Coping with Pregnancy Sickness

Practical strategies for getting through the worst days — at home, at work, and in your head.

Updated April 2026

When you're deep in pregnancy sickness, advice can feel useless — especially the cheerful "have you tried ginger?" variety. This page focuses on realistic, practical strategies from women who've been there. Not everything will work for you, and that's okay. Take what helps and ignore the rest.

Surviving at Home

Your Environment

  • Keep sick bowls everywhere: By the bed, sofa, car, bathroom. Lined with carrier bags for quick disposal. The panic of not having one nearby makes nausea worse.
  • Control smells: Open windows when possible. Avoid cooking smells — ask someone else to cook, or stick to cold foods. Some women find a specific "safe" scent (like lemon or peppermint) on a tissue helps mask triggers.
  • Keep your bedroom cool: Heat makes nausea worse. A fan by the bed can help, and the white noise can be soothing.
  • Have water and snacks within arm's reach: Dry crackers, breadsticks, rice cakes — whatever you can tolerate. Keep them on your bedside table so you can eat before sitting up.
  • Lower your standards: The house does not need to be clean. Washing can wait. Dishes can wait. Surviving is enough.

Food and Drink

Forget "healthy eating" for now. The goal is to eat anything and stay hydrated.

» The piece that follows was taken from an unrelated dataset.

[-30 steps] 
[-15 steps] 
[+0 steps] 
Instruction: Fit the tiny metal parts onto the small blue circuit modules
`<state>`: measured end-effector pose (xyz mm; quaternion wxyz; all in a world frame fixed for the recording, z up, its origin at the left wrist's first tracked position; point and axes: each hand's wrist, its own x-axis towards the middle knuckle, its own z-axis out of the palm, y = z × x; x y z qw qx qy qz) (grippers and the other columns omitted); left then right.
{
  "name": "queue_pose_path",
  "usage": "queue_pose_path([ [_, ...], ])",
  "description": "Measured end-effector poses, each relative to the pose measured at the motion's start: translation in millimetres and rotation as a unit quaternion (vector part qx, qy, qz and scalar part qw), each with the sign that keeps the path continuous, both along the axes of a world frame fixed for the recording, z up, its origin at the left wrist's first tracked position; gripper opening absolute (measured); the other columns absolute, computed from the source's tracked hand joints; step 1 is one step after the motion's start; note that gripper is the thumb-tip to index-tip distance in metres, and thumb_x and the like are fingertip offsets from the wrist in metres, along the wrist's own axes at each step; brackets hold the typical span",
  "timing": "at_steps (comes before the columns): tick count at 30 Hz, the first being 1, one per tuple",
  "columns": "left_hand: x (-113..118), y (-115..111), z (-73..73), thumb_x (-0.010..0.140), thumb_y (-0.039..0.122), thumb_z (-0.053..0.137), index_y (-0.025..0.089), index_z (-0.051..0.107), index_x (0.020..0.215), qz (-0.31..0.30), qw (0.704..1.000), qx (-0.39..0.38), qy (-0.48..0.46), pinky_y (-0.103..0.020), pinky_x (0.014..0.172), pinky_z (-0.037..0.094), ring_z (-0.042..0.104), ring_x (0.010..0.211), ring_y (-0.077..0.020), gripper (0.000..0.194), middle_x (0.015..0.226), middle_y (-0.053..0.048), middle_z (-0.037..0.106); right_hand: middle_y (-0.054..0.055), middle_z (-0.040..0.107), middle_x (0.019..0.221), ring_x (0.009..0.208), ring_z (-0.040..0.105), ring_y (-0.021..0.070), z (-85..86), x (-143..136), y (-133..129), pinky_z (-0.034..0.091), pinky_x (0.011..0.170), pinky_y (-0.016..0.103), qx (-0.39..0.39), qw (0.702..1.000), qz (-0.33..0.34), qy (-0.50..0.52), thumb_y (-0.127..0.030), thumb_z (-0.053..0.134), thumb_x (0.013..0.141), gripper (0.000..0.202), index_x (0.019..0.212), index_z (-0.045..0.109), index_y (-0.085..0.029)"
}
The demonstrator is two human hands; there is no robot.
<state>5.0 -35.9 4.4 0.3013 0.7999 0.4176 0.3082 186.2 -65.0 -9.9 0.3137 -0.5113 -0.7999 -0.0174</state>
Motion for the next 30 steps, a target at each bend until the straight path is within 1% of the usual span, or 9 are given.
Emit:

  • Eat what you can, when you can. If all you can manage is plain pasta and ice lollies, that's fine. Your body has stores. Nutrition can be improved once the sickness passes.
  • Graze constantly. An empty stomach makes nausea worse. Small amounts every 30-60 minutes is better than attempting meals.
  • Cold foods are often better tolerated than hot foods because they have less smell. Sandwiches, salads, fruit, yoghurt, cereal.
  • Sip fluids between meals, not with meals. Filling your stomach with food and liquid together can trigger vomiting.
  • Ice lollies and frozen fruit are excellent for hydration when drinking feels impossible.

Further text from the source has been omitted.